[<prev] [next>] [<thread-prev] [thread-next>] [day] [month] [year] [list]
Message-ID: <40d30157cafc1fde60027e5f8cfcbdfb08a63a33.camel@calian.com>
Date: Tue, 3 May 2022 18:34:13 +0000
From: Robert Hancock <robert.hancock@...ian.com>
To: "netdev@...r.kernel.org" <netdev@...r.kernel.org>,
"pabeni@...hat.com" <pabeni@...hat.com>
CC: "nicolas.ferre@...rochip.com" <nicolas.ferre@...rochip.com>,
"davem@...emloft.net" <davem@...emloft.net>,
"claudiu.beznea@...rochip.com" <claudiu.beznea@...rochip.com>,
"kuba@...nel.org" <kuba@...nel.org>,
"edumazet@...gle.com" <edumazet@...gle.com>,
"tomas.melin@...sala.com" <tomas.melin@...sala.com>
Subject: Re: [PATCH net-next 2/2] net: macb: use NAPI for TX completion path
On Tue, 2022-05-03 at 09:22 +0200, Paolo Abeni wrote:
> On Fri, 2022-04-29 at 23:09 +0000, Robert Hancock wrote:
> > On Fri, 2022-04-29 at 16:31 -0600, Robert Hancock wrote:
> > > This driver was using the TX IRQ handler to perform all TX completion
> > > tasks. Under heavy TX network load, this can cause significant irqs-off
> > > latencies (found to be in the hundreds of microseconds using ftrace).
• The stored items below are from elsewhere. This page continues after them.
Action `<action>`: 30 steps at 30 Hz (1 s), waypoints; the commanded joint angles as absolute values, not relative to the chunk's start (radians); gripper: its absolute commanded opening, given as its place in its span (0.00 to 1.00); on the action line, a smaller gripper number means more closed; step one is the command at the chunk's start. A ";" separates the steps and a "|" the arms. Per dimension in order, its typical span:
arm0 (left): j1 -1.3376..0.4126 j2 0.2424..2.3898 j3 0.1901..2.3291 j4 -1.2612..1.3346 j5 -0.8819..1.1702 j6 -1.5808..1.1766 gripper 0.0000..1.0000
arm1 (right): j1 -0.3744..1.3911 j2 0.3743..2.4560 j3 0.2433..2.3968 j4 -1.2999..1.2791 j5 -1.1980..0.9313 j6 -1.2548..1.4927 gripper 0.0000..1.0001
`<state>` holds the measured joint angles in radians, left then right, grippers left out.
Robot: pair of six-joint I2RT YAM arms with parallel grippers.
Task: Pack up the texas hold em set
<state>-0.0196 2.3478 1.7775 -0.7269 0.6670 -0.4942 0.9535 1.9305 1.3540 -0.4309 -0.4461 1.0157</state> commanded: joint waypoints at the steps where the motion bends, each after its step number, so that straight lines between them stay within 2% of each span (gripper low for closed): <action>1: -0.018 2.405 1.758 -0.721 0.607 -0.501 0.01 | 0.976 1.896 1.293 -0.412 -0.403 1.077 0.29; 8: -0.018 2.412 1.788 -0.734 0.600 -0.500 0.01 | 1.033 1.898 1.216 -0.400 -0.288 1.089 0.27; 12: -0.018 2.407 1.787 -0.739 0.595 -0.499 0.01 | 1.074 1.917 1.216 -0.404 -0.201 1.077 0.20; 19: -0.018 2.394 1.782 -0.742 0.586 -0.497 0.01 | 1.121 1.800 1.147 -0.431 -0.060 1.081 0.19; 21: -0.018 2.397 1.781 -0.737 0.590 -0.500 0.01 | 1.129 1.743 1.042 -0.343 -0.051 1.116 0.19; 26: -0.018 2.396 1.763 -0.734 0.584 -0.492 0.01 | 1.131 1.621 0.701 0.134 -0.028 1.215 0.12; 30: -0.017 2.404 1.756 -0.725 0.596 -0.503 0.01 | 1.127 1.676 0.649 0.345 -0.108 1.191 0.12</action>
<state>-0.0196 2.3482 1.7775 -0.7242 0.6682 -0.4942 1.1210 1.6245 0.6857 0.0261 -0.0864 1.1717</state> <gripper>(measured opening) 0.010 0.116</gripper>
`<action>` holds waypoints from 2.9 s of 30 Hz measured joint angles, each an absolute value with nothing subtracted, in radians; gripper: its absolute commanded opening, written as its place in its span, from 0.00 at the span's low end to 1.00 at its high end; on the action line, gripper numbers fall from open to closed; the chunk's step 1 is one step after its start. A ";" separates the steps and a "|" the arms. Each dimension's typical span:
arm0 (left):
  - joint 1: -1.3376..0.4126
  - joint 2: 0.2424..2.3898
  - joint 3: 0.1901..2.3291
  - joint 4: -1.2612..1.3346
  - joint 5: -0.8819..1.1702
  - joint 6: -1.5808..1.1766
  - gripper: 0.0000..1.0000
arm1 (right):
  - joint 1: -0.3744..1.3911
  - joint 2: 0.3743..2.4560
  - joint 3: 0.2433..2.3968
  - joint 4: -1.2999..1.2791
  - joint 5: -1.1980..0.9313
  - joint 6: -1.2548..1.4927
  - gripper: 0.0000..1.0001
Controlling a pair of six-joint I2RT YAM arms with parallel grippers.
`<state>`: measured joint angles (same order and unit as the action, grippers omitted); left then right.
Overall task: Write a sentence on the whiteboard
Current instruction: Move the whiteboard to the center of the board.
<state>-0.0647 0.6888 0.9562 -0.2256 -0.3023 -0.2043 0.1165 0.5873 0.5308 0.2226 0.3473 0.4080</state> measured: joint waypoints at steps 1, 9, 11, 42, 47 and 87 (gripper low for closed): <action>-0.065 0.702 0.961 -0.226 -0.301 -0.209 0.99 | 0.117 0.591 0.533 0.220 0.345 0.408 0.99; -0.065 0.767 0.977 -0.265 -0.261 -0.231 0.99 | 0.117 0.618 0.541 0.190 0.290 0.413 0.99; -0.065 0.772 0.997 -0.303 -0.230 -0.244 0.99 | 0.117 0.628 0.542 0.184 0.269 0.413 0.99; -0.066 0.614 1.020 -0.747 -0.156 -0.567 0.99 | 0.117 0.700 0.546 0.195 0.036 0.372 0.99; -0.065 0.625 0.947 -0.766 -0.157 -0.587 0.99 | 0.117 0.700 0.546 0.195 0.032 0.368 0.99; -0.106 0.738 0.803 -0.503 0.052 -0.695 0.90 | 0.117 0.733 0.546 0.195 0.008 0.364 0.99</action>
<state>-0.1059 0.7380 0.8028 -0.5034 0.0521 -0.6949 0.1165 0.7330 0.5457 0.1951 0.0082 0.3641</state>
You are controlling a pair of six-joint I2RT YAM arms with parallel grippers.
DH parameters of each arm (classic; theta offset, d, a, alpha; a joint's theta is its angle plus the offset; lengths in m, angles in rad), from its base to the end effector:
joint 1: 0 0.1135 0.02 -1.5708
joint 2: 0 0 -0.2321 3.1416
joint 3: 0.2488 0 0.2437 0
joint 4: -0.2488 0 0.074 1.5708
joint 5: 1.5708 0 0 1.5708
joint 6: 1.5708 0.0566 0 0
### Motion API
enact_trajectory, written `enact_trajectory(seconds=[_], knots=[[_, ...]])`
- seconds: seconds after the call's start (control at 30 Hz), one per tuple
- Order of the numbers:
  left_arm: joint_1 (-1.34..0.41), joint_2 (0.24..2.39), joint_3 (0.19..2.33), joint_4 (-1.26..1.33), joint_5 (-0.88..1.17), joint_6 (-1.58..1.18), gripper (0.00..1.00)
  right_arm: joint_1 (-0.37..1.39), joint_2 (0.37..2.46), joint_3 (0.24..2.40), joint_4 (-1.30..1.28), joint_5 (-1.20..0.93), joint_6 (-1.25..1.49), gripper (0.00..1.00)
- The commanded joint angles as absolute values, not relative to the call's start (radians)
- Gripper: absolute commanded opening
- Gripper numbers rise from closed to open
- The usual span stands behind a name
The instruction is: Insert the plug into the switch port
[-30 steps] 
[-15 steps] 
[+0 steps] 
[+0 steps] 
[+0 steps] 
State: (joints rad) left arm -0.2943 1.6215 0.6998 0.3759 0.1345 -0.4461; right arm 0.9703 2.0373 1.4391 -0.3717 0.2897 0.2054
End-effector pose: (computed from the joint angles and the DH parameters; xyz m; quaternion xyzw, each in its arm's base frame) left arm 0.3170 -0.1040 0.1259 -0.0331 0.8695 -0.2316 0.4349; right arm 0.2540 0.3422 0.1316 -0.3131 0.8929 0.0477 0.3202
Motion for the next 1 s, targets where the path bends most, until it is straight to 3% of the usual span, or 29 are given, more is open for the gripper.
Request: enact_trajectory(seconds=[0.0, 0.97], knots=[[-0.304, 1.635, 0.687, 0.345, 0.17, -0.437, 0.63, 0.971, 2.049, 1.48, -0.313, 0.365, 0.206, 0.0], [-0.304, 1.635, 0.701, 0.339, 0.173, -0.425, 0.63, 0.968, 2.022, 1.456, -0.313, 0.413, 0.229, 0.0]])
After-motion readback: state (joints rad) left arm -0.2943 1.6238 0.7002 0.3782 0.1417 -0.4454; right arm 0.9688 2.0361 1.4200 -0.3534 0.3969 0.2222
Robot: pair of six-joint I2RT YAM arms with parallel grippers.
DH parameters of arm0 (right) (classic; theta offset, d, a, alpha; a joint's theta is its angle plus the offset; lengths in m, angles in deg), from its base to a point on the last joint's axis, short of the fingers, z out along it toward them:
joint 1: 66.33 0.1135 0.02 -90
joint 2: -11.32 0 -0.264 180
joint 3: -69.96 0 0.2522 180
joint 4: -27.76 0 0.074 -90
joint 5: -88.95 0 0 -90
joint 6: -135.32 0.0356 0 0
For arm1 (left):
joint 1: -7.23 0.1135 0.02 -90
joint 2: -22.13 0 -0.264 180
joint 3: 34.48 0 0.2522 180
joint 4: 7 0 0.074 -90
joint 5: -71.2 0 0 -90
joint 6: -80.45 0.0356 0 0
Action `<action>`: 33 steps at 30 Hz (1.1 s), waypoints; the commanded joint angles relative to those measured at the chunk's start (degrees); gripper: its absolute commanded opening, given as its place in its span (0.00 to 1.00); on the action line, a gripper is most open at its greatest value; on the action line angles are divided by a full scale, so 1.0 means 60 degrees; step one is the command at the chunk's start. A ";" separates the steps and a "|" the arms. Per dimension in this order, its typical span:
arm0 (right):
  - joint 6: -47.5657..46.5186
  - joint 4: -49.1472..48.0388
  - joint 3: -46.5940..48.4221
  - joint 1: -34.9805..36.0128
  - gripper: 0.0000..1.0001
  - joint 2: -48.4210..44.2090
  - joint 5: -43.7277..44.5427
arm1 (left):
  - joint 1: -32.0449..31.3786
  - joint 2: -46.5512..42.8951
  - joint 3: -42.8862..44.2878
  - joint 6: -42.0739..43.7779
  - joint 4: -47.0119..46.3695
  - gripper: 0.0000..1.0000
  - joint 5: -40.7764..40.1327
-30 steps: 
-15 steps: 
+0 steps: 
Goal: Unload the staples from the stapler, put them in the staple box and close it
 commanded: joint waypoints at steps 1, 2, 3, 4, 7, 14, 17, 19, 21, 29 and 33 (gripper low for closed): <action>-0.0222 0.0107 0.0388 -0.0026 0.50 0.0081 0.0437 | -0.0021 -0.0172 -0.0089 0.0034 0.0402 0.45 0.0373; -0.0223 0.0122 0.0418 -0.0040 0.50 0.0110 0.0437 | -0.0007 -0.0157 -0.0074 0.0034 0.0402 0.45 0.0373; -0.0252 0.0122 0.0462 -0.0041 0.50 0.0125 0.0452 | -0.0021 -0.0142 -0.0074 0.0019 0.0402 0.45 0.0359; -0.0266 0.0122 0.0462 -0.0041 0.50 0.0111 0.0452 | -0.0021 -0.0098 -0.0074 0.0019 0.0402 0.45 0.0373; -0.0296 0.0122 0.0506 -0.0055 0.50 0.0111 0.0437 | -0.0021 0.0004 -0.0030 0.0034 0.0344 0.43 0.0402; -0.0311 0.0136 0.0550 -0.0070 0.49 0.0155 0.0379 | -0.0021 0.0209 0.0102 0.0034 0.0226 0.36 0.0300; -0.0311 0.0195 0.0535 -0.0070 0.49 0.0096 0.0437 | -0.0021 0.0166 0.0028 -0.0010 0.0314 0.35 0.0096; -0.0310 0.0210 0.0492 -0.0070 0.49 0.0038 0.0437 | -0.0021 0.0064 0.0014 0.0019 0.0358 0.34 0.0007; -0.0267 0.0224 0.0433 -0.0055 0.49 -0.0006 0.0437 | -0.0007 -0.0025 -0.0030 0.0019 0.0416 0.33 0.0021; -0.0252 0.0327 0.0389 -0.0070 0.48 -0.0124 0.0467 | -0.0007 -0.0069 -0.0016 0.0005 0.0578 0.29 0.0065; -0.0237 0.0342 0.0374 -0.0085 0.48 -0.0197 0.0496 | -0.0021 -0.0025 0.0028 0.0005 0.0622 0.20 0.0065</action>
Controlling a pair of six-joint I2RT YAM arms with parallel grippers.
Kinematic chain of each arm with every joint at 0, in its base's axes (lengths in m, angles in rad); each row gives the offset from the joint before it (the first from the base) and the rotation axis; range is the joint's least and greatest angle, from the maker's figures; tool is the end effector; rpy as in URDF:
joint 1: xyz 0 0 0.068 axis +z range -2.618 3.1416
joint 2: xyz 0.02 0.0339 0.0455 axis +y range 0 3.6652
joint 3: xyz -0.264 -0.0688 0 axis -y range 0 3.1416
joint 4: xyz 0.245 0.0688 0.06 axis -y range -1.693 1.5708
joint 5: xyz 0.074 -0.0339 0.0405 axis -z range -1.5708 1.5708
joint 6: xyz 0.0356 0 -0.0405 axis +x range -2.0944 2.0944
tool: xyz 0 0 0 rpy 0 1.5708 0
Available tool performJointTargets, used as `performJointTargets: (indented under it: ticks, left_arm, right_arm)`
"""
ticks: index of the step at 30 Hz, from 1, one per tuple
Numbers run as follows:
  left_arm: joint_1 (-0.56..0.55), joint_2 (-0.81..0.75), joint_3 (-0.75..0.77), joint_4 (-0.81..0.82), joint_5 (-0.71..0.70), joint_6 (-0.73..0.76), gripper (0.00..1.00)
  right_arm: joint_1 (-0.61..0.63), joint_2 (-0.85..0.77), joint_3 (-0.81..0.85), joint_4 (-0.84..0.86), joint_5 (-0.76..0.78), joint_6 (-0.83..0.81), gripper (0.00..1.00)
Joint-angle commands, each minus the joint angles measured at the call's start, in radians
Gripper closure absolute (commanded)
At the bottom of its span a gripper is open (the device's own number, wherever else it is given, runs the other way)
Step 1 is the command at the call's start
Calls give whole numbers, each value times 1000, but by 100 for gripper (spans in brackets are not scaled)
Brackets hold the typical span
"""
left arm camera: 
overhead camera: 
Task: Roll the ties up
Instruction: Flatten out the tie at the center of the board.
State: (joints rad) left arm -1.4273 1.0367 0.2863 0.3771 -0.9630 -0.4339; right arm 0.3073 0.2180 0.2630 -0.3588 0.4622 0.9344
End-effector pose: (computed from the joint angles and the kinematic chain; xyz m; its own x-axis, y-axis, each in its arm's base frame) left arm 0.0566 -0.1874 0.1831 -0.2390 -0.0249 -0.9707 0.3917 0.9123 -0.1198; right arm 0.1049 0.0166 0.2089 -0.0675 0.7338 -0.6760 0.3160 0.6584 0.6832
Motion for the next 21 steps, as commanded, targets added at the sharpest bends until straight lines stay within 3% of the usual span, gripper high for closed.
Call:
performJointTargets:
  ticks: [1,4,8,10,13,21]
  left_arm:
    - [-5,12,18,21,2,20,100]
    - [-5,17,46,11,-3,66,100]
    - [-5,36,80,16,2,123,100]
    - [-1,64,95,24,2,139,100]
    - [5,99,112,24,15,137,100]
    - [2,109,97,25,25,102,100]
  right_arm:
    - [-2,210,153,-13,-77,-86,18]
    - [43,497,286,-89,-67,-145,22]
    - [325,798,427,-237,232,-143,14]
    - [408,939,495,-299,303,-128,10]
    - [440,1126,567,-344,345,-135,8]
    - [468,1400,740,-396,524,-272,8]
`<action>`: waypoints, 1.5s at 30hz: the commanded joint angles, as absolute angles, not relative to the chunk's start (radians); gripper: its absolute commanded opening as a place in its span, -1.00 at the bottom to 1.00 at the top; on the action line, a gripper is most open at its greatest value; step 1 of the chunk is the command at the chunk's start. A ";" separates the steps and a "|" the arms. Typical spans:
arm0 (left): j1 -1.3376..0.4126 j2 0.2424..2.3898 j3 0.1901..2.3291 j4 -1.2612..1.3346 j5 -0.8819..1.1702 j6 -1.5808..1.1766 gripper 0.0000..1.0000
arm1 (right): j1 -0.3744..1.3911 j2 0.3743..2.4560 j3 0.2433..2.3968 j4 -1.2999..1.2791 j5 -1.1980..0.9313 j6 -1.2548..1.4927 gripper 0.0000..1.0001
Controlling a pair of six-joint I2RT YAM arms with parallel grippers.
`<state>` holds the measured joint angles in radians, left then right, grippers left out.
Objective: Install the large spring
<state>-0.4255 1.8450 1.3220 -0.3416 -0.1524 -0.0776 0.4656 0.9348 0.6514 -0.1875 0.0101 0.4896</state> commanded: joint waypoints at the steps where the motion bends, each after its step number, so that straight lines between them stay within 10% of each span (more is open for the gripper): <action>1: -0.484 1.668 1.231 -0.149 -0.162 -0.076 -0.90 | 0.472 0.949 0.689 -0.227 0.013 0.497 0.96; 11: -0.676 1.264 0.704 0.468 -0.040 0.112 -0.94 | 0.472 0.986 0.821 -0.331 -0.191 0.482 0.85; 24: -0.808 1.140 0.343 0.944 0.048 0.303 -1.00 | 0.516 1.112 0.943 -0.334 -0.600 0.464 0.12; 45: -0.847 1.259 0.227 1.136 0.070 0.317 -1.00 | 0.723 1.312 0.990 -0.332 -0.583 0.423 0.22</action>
> > > This can cause other issues, such as overrunning serial UART FIFOs when
> > > using high baud rates with limited UART FIFO sizes.
> > >
> > > Switch to using the NAPI poll handler to perform the TX completion work
> > > to get this out of hard IRQ context and avoid the IRQ latency impact.
> > >
> > > The TX Used Bit Read interrupt (TXUBR) handling also needs to be moved
> > > into the NAPI poll handler to maintain the proper order of operations. A
> > > flag is used to notify the poll handler that a UBR condition needs to be
> > > handled. The macb_tx_restart handler has had some locking added for
> > > global
> > > register access, since this could now potentially happen concurrently on
> > > different queues.
> > >
> > > Signed-off-by: Robert Hancock <robert.hancock@...ian.com>
> > > ---
> > > drivers/net/ethernet/cadence/macb.h | 1 +
> > > drivers/net/ethernet/cadence/macb_main.c | 138 +++++++++++++----------
> > > 2 files changed, 80 insertions(+), 59 deletions(-)
> > >
> > > diff --git a/drivers/net/ethernet/cadence/macb.h
> > > b/drivers/net/ethernet/cadence/macb.h
> > > index f0a7d8396a4a..5355cef95a9b 100644
> > > --- a/drivers/net/ethernet/cadence/macb.h
> > > +++ b/drivers/net/ethernet/cadence/macb.h
> > > @@ -1209,6 +1209,7 @@ struct macb_queue {
> > > struct macb_tx_skb *tx_skb;
> > > dma_addr_t tx_ring_dma;
> > > struct work_struct tx_error_task;
> > > + bool txubr_pending;
> > >
> > > dma_addr_t rx_ring_dma;
> > > dma_addr_t rx_buffers_dma;
> > > diff --git a/drivers/net/ethernet/cadence/macb_main.c
> > > b/drivers/net/ethernet/cadence/macb_main.c
> > > index 160dc5ad84ae..1cb8afb8ef0d 100644
> > > --- a/drivers/net/ethernet/cadence/macb_main.c
> > > +++ b/drivers/net/ethernet/cadence/macb_main.c
> > > @@ -959,7 +959,7 @@ static int macb_halt_tx(struct macb *bp)
> > > return -ETIMEDOUT;
> > > }
> > >
> > > -static void macb_tx_unmap(struct macb *bp, struct macb_tx_skb *tx_skb)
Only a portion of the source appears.